El método KonMari aplicado a tus finanzas

Es probable que en los últimos tiempos hayas oído hablar del método KonMari. Se trata de un método de organización creado por Maria Kondo que también puedes aplicarlo a tus finanzas.

Aunque este método se nos presenta como un sistema adecuado para la organización de nuestra vivienda, es fácil extrapolar su aplicación a nuestras finanzas personales.

El método, explicado por la autora en un libro llamado La magia del orden, consiste realmente en aplicar una buena parte de las reglas básicas del minimalismo para organizar de manera correcta, y eficiente tu hogar. Para ello, Maria Kondo nos propone que nos libremos de todo lo que no sea necesario para posteriormente organizar todo lo que valoramos y transformar de este modo el espacio en el que vivimos.

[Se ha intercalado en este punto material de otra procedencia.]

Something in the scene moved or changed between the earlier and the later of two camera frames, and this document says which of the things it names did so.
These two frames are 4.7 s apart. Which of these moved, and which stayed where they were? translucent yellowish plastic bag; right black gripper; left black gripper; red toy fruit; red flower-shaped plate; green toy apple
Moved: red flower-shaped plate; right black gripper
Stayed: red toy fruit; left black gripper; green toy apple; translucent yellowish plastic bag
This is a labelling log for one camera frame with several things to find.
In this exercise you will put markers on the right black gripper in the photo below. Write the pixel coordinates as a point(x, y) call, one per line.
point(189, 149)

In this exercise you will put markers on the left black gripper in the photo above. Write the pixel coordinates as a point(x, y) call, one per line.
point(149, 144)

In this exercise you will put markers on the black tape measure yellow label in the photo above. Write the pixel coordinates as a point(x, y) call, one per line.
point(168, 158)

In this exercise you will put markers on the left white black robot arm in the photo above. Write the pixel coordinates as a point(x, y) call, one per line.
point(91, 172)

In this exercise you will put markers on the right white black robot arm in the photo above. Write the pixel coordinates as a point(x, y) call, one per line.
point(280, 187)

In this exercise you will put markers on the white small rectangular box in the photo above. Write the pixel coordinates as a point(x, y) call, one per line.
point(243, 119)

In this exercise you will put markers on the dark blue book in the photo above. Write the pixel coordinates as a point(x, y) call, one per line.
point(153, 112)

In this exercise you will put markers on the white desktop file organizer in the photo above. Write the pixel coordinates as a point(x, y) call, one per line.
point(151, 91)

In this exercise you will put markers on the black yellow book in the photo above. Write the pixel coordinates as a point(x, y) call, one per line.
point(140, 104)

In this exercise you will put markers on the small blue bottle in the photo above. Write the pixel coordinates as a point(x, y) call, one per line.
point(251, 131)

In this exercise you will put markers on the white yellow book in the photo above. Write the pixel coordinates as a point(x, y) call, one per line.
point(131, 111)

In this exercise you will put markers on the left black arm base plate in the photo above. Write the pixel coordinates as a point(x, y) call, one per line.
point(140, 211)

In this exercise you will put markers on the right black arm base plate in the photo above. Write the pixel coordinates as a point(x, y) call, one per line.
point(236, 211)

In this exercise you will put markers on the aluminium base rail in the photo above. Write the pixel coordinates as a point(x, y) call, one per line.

Según la autora, esta transformación del espacio en el que vivimos también ayudará a transformar nuestra mente y proporcionarnos una vida más ordenada y feliz.

Como decíamos anteriormente, si extrapolas esas máximas a la gestión de tu dinero verás cómo se acercan a los conceptos de minimalismo y frugalidad que, en este artículo, puedes descubrir.

En primer lugar, siguiendo las indicaciones del método, no realizaremos un proceso gradual de revisión de nuestras finanzas. Al contrario, si no hemos hecho nada en el pasado, es evidente que nuestras finanzas personales necesitan una terapia de choque. Dejar partes de la gestión de nuestro dinero para más adelante es dejar flecos sueltos que pueden influir en el resultado final.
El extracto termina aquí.